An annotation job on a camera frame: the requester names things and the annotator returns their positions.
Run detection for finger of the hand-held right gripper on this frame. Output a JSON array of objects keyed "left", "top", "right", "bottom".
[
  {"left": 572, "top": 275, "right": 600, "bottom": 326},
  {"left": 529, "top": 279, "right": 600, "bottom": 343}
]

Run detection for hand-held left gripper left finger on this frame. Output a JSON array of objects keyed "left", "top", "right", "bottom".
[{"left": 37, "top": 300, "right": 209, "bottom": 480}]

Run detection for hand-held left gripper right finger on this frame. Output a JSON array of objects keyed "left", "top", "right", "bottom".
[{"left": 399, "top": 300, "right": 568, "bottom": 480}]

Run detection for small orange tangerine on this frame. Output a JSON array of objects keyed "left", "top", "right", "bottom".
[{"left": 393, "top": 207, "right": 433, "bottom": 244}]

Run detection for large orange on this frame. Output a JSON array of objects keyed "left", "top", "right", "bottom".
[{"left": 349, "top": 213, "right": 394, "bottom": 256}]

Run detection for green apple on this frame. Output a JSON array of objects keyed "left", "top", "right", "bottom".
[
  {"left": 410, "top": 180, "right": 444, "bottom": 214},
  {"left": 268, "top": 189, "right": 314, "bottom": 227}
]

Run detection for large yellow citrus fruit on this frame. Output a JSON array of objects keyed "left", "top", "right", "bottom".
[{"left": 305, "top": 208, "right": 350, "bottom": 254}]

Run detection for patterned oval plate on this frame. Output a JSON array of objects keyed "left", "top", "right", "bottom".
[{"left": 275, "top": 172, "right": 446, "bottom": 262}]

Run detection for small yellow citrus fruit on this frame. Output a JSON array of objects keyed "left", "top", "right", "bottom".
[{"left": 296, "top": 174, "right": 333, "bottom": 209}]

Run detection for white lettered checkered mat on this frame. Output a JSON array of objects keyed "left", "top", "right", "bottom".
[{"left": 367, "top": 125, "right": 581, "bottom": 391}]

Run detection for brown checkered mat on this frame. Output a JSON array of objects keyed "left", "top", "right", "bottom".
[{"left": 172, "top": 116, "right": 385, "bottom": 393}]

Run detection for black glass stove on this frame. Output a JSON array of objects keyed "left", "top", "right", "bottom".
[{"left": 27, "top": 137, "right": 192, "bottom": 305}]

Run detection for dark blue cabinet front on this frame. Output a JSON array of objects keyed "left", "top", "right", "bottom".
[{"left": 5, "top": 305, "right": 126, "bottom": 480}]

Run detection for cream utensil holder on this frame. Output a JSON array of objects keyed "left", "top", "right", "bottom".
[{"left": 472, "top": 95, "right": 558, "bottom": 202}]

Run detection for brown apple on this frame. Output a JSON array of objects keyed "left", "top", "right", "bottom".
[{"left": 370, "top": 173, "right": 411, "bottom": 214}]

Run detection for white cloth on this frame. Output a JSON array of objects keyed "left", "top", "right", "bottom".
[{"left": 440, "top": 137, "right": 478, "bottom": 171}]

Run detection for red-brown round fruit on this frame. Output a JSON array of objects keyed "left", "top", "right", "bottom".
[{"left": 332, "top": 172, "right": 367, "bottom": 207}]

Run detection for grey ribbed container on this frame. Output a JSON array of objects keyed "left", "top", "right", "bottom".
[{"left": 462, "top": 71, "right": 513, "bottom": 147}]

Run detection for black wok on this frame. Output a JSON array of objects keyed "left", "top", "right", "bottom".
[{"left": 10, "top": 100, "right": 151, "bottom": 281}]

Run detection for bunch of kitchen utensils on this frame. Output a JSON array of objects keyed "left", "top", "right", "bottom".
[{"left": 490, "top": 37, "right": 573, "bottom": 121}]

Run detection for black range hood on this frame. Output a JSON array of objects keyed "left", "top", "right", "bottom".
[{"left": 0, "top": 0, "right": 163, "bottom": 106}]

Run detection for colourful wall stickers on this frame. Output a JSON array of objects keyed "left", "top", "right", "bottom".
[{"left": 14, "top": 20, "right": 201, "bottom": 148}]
━━━━━━━━━━
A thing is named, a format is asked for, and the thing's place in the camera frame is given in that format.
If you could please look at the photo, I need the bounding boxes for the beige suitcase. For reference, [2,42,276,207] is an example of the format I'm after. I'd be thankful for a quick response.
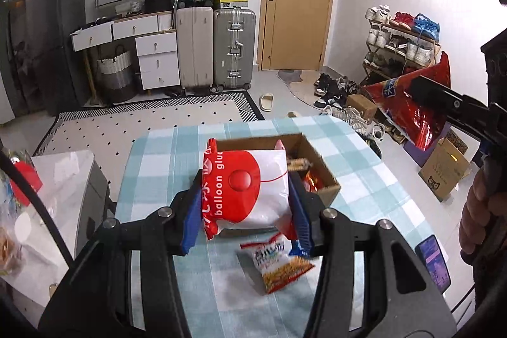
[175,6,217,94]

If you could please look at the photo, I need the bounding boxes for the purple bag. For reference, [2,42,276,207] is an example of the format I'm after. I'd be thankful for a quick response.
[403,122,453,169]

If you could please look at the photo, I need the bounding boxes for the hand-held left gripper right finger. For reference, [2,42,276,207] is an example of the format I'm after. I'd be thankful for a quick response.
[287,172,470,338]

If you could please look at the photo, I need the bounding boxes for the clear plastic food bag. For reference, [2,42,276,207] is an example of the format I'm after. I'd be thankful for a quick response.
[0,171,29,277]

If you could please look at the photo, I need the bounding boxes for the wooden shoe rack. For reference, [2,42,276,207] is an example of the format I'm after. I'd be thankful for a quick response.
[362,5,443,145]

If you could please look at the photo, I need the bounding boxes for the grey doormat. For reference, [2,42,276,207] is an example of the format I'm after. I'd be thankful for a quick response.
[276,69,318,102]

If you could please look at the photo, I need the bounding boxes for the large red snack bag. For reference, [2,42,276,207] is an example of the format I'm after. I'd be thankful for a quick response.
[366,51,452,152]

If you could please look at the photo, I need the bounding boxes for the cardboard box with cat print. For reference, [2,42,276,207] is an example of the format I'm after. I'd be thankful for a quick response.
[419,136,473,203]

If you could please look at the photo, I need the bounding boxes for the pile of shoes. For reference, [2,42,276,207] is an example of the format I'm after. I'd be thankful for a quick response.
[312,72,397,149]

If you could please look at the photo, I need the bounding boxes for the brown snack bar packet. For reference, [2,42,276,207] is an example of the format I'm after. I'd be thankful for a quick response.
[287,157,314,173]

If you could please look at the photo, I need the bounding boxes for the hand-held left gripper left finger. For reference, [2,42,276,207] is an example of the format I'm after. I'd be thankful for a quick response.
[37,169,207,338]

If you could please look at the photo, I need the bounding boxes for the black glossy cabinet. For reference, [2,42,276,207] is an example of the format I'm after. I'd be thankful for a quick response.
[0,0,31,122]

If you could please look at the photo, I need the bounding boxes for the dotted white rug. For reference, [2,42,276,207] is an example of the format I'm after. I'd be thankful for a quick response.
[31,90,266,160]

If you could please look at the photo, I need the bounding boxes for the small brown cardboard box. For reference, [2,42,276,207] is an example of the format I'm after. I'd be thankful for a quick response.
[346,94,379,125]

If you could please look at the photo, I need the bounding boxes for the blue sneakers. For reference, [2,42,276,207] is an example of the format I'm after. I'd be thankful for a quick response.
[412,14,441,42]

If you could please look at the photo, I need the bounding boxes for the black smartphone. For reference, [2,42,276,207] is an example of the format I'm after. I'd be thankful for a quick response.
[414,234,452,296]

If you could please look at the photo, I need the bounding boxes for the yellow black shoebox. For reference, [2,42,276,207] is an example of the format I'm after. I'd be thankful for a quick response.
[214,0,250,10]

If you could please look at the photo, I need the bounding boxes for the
━━━━━━━━━━
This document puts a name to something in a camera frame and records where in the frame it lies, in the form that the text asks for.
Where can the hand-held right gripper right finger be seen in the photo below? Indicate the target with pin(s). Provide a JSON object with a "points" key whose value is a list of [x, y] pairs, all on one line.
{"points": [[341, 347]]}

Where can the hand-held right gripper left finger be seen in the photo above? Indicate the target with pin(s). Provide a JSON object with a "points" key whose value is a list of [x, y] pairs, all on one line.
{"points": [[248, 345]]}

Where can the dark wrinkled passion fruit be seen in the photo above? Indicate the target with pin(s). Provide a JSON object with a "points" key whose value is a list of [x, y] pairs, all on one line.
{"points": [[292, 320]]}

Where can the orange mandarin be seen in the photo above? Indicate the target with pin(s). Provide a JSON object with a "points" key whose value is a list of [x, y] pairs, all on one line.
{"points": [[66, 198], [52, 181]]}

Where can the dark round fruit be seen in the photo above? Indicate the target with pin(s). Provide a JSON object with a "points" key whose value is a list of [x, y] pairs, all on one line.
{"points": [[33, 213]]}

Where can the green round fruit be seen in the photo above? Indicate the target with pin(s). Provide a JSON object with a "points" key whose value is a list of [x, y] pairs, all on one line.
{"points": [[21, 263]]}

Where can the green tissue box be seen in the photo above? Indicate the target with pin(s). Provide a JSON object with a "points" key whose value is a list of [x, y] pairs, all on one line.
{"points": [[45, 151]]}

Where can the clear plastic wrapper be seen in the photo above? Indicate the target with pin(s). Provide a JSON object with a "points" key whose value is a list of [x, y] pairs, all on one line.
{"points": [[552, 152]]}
━━━━━━━━━━
• About this exercise:
Only lines with the word "camera" go in the answer. Take them all from the entries above.

• Your response:
An annotation job on a camera frame: the requester names things and the annotator returns their positions.
A thing is named, a format is asked for, and the thing's place in the camera frame is given in that format.
This document puts a name to something in a camera frame and records where in the frame it lies, in the form that the text asks for.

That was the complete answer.